Task statement :: Search the data for the string "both" and extract every line where it appears.

Recorded information ::
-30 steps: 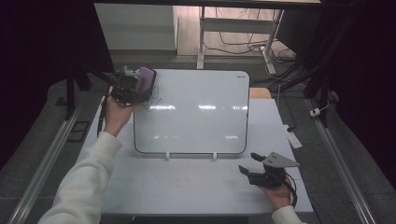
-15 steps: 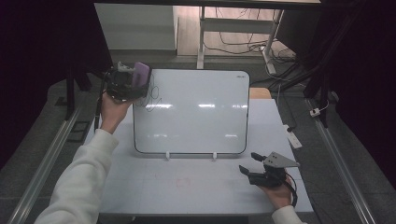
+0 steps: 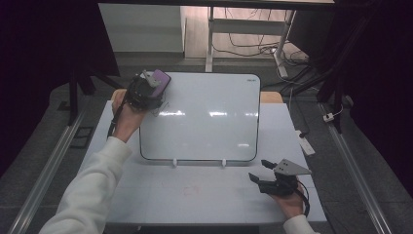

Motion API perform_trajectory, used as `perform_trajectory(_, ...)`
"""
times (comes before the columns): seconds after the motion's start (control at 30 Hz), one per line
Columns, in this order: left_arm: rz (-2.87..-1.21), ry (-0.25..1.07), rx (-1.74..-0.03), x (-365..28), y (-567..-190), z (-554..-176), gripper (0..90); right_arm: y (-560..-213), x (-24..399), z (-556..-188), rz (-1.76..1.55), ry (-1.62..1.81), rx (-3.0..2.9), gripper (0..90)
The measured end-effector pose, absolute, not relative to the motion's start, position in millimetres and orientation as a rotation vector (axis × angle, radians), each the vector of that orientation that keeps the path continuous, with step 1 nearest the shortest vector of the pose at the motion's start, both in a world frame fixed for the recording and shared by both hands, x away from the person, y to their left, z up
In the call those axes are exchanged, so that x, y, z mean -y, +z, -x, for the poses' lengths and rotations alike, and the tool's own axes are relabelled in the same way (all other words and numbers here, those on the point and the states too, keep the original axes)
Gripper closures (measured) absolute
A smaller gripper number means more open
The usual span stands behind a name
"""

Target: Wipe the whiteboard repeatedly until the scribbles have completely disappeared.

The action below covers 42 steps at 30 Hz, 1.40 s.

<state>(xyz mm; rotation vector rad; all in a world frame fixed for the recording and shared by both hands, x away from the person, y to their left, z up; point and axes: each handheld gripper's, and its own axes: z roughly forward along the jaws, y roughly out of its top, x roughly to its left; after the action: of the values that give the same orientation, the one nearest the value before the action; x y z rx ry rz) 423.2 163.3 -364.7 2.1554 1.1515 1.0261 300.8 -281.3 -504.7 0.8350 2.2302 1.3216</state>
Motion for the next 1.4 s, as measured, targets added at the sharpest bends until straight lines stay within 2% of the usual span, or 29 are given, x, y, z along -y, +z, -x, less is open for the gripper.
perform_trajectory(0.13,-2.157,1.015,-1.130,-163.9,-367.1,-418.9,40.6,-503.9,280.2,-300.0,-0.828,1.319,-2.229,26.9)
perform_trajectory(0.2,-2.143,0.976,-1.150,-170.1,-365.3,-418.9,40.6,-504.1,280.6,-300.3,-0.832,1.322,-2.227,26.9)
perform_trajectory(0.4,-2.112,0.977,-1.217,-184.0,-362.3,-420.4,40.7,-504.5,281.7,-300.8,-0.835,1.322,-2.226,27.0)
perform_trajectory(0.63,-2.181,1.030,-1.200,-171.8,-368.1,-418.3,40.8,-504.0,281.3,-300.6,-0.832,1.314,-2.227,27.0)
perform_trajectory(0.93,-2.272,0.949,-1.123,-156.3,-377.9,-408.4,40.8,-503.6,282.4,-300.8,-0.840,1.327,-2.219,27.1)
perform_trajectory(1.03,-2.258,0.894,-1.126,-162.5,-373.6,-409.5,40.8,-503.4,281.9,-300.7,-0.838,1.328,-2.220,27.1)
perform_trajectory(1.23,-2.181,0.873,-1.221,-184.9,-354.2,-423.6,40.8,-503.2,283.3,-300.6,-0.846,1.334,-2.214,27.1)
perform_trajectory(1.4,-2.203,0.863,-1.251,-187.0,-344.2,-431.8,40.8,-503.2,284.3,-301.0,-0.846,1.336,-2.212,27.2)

Task solution ::
The measured end-effector pose, absolute, not relative to the motion's start, position in millimetres and orientation as a rotation vector (axis × angle, radians), each the vector of that orientation that keeps the path continuous, with step 1 nearest the shortest vector of the pose at the motion's start, both in a world frame fixed for the recording and shared by both hands, x away from the person, y to their left, z up
<state>(xyz mm; rotation vector rad; all in a world frame fixed for the recording and shared by both hands, x away from the person, y to their left, z up; point and axes: each handheld gripper's, and its own axes: z roughly forward along the jaws, y roughly out of its top, x roughly to its left; after the action: of the values that give the same orientation, the one nearest the value before the action; x y z rx ry rz) 423.2 163.3 -364.7 2.1554 1.1515 1.0261 300.8 -281.3 -504.7 0.8350 2.2302 1.3216</state>

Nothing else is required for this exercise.